▸ RAW DATA
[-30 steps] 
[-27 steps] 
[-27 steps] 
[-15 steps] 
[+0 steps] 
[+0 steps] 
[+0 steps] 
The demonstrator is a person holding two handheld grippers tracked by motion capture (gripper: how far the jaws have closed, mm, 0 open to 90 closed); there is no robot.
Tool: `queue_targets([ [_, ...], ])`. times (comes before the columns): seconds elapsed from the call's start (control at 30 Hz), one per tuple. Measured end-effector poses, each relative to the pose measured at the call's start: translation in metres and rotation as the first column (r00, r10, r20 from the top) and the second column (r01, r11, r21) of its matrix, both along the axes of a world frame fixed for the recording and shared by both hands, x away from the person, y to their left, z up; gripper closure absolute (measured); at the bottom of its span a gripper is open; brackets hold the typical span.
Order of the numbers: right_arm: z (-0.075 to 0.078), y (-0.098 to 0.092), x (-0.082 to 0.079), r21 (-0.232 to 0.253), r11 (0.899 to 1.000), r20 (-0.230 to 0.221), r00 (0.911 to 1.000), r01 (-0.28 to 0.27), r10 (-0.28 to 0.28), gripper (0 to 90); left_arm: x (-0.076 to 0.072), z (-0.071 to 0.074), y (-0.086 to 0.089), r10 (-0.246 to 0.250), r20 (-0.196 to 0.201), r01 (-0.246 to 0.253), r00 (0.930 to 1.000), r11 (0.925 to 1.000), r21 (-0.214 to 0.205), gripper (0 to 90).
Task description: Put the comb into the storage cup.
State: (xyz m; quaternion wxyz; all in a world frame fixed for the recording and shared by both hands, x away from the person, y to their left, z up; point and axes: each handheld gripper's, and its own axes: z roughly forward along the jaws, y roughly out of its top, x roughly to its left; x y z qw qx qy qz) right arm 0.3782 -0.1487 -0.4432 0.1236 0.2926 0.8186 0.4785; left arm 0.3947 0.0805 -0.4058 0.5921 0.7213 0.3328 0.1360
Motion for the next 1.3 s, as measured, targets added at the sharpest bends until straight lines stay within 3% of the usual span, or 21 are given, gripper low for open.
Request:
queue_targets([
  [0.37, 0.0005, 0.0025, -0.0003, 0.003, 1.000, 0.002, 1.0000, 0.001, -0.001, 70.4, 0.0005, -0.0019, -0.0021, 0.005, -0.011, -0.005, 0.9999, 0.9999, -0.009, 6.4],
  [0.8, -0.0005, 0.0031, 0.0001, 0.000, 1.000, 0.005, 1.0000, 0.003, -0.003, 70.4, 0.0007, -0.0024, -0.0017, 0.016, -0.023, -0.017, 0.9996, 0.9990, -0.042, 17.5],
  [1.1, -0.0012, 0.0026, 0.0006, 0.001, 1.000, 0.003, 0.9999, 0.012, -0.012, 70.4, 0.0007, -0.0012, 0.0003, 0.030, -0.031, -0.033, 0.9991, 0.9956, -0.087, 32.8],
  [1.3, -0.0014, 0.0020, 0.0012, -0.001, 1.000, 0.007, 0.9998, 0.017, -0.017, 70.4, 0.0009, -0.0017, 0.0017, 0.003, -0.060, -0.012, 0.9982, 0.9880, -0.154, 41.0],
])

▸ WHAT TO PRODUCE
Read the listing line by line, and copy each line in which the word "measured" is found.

▸ ANSWER
Tool: `queue_targets([ [_, ...], ])`. times (comes before the columns): seconds elapsed from the call's start (control at 30 Hz), one per tuple. Measured end-effector poses, each relative to the pose measured at the call's start: translation in metres and rotation as the first column (r00, r10, r20 from the top) and the second column (r01, r11, r21) of its matrix, both along the axes of a world frame fixed for the recording and shared by both hands, x away from the person, y to their left, z up; gripper closure absolute (measured); at the bottom of its span a gripper is open; brackets hold the typical span.
Motion for the next 1.3 s, as measured, targets added at the sharpest bends until straight lines stay within 3% of the usual span, or 21 are given, gripper low for open.

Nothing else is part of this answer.